The Chinese Ministry of Civil Affairs reported 87,000 protests of various
kinds in 2005, a six percent increase over 2004. Just a decade earlier, there were
only 10,000 cases reported. The increase is partly the result of policy-based

resistance by villagers attempting to defend their legitimate rights and interests.
More specifically, citizens are resorting to alternative behaviors because local
officials have imposed extra-legal or excessive taxes, fees, and fines, known as
villager burdens. Villager burdens have increased throughout the reform period
and are made possible by the decentralization reforms that the central government
implemented in the 1980s.
Through the reforms, local level officials have been granted the ability to
generate extra-budgetary revenue for public goods and services provision and
economic development mandates from the central government. But the ability to
generate extra-budgetary revenue to finance administrative projects has also
enabled local officials to impose predatory financial exactions on villagers
because there is no budgetary oversight of these funds.

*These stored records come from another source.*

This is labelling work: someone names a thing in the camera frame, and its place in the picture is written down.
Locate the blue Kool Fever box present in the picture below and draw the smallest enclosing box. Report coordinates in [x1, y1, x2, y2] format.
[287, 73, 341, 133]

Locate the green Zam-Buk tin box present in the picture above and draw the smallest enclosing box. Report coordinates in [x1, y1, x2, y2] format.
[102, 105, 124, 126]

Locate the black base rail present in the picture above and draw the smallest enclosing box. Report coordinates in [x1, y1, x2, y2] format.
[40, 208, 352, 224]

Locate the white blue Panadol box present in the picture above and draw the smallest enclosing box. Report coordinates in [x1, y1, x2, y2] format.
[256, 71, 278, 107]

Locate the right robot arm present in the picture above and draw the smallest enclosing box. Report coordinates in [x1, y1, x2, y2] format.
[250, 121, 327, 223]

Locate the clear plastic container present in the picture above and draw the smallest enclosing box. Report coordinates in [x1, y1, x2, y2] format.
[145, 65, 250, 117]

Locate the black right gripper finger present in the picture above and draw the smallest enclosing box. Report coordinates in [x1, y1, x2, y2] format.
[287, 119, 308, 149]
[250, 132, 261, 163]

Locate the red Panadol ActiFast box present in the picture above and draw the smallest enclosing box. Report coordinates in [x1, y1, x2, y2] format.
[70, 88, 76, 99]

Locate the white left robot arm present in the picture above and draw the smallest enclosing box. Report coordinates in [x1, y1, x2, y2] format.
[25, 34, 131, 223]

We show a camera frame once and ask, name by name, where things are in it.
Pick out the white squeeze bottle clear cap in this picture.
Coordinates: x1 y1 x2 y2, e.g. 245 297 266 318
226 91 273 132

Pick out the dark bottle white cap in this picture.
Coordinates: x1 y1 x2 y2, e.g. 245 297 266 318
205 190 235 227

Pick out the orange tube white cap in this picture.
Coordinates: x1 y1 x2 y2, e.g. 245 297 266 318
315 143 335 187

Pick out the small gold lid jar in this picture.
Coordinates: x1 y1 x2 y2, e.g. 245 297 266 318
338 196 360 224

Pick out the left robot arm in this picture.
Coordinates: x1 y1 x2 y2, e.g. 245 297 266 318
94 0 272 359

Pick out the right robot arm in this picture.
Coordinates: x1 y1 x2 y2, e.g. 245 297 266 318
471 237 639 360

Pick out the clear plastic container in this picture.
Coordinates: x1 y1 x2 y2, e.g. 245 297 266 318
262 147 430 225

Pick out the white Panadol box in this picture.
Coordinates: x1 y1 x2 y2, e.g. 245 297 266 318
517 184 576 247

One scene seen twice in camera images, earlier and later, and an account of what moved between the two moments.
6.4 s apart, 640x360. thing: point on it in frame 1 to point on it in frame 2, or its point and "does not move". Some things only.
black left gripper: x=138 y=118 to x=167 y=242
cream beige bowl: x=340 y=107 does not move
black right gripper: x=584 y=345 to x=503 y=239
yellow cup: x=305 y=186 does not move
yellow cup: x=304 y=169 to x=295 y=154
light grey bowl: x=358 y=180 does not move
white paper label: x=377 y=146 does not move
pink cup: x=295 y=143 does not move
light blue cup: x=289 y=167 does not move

Officials in resource-
deprived regions have imposed excessive fees in order to generate sufficient
revenue to provide goods and services, because the central government has set
standardized tax bases and rates without considering revenue constraints in poorer
regions, and without providing reliable fiscal transfers.
Revenue shortages are not the sole incentive for excessive and extralegal
taxation. Because the funds are not subject to oversight though auditing work,
many officials are able to divert revenue away from public goods and services
provision and misappropriate the funds into unproductive investment schemes, or

into their pockets. In assessing these behavior patterns in the context of Chinese
criminal law, embezzlement of public assets, misuse of public funds, and
malfeasance of taxation all fit the definition of corruption. However,
anticorruption efforts are hindered by institutional overlap and bureaucratic
interference through patron-client and collusive behaviors, and therefore
enforcement has been ineffective.
The central government has failed to acknowledge the need for
institutional change in its fiscal policy to allow for more local level autonomy in
fiscal matters such as tax rates and bases. The central government has instead
attempted to restructure incentives by program elimination. The tax-for-fee
reform eliminated all local fees and taxes, therefore making local officials totally
dependent on upper-level units for assistance.
The central government created village elections' as a means of bottom-up
accountability to supplement the cadre responsibility system, a top-down
mechanism. However, local officials have manipulated the procedures of both
fiscal and electoral reforms through informal rules that essentially keep them in
power by doctoring accounting books and undermining electoral institutions
through bribery and procedural interference. By institutionalizing bottom-up
1 Through the Organic Law of Villagers Committees (drafted in 1987 and
mandated in 1997) villagers committees are popularly elected by villagers
through formal procedures and institutions.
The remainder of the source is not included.